(Extracted records)
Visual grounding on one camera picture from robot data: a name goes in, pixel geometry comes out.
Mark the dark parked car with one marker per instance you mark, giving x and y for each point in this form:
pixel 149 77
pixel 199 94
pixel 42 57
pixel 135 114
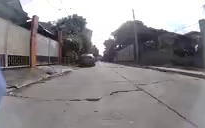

What to work on: Whenever the string "pixel" turns up in a line above, copy that line out.

Solution below:
Visual grounding on one camera picture from robot data: a name goes in, pixel geometry comes out.
pixel 149 77
pixel 199 94
pixel 42 57
pixel 135 114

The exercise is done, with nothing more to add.